Where a line of the records holds the string "hand", copy that line.

*** Block opens ***

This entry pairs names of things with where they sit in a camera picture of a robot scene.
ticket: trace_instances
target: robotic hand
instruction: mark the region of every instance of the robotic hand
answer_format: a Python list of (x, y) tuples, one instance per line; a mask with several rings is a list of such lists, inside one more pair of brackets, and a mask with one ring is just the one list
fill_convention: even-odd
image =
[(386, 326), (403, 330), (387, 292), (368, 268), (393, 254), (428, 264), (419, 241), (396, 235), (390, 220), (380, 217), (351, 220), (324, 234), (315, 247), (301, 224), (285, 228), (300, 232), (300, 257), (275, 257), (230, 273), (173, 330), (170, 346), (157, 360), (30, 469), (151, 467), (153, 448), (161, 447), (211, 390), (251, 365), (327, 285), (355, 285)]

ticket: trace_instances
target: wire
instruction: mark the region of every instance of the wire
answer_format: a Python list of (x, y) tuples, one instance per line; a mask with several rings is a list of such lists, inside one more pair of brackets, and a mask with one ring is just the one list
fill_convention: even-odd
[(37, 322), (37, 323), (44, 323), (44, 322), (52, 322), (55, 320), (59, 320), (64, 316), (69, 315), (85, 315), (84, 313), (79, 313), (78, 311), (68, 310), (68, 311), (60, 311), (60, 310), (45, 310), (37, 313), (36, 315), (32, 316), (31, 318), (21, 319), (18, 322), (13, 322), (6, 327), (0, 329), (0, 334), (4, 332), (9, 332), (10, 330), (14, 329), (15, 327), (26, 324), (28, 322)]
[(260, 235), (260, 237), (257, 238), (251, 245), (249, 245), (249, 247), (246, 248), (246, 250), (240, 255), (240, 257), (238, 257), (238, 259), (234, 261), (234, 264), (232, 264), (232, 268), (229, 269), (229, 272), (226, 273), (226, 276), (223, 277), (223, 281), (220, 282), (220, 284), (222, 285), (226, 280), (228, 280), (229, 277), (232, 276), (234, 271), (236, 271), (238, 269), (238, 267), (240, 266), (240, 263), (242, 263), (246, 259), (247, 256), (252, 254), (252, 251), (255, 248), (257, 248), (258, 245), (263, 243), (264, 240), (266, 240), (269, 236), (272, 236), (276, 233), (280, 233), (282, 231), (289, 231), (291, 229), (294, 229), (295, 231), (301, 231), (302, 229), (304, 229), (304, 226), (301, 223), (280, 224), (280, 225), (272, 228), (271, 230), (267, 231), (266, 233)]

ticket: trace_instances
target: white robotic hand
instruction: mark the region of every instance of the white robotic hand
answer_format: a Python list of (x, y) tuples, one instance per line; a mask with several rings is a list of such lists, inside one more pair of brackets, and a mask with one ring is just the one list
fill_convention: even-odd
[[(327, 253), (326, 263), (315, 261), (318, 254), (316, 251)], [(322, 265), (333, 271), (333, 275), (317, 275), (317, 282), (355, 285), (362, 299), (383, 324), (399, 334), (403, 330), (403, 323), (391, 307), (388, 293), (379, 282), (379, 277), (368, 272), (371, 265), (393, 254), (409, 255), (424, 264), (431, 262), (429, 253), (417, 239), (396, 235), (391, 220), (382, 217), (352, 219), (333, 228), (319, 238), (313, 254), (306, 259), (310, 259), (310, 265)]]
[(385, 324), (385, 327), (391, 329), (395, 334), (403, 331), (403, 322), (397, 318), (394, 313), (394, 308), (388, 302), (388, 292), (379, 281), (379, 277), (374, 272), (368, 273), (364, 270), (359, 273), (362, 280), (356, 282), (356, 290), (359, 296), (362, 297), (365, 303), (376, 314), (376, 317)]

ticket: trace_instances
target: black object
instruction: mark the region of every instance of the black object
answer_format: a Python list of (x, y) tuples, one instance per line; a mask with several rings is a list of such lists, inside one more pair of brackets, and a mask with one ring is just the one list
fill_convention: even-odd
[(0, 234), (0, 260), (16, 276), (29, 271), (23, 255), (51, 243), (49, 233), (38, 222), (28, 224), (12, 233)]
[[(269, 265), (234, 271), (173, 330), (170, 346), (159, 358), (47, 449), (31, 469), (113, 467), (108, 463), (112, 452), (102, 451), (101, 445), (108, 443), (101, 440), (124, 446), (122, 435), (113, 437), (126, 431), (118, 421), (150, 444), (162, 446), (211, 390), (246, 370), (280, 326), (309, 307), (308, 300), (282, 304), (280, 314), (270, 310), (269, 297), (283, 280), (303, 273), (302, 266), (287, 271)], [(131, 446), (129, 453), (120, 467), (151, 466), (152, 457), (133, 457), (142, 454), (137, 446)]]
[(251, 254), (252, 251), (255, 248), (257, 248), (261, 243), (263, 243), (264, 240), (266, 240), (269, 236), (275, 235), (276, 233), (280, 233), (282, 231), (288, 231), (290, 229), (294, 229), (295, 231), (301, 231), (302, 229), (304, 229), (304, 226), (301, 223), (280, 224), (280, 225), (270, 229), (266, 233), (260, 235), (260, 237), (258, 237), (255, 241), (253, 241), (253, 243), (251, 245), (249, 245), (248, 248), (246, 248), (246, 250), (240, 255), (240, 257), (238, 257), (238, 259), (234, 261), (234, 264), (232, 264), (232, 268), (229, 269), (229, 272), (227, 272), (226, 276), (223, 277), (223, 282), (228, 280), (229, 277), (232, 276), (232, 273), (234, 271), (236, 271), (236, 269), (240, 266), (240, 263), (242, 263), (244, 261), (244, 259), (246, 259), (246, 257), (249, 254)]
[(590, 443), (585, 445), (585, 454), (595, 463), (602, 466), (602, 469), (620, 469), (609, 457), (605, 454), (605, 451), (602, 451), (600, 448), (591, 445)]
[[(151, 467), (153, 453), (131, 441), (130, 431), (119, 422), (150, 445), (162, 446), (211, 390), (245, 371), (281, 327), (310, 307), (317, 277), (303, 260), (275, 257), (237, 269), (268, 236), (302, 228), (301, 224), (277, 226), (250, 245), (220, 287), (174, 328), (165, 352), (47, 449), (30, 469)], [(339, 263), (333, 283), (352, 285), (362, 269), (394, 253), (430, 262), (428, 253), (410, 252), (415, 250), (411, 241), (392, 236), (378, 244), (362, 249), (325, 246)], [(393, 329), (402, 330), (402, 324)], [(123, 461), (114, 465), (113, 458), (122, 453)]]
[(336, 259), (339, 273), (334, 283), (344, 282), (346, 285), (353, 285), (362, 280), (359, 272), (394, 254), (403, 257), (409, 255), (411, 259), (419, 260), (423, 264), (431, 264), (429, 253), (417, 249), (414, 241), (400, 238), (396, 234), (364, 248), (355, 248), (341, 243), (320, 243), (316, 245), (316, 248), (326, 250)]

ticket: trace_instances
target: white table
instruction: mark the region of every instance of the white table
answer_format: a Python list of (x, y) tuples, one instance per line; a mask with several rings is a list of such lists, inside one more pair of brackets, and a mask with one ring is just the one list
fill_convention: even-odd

*** Block closes ***

## WRITTEN ANSWER
target: robotic hand
instruction: mark the region of every instance of the robotic hand
target: white robotic hand
instruction: mark the region of every instance of the white robotic hand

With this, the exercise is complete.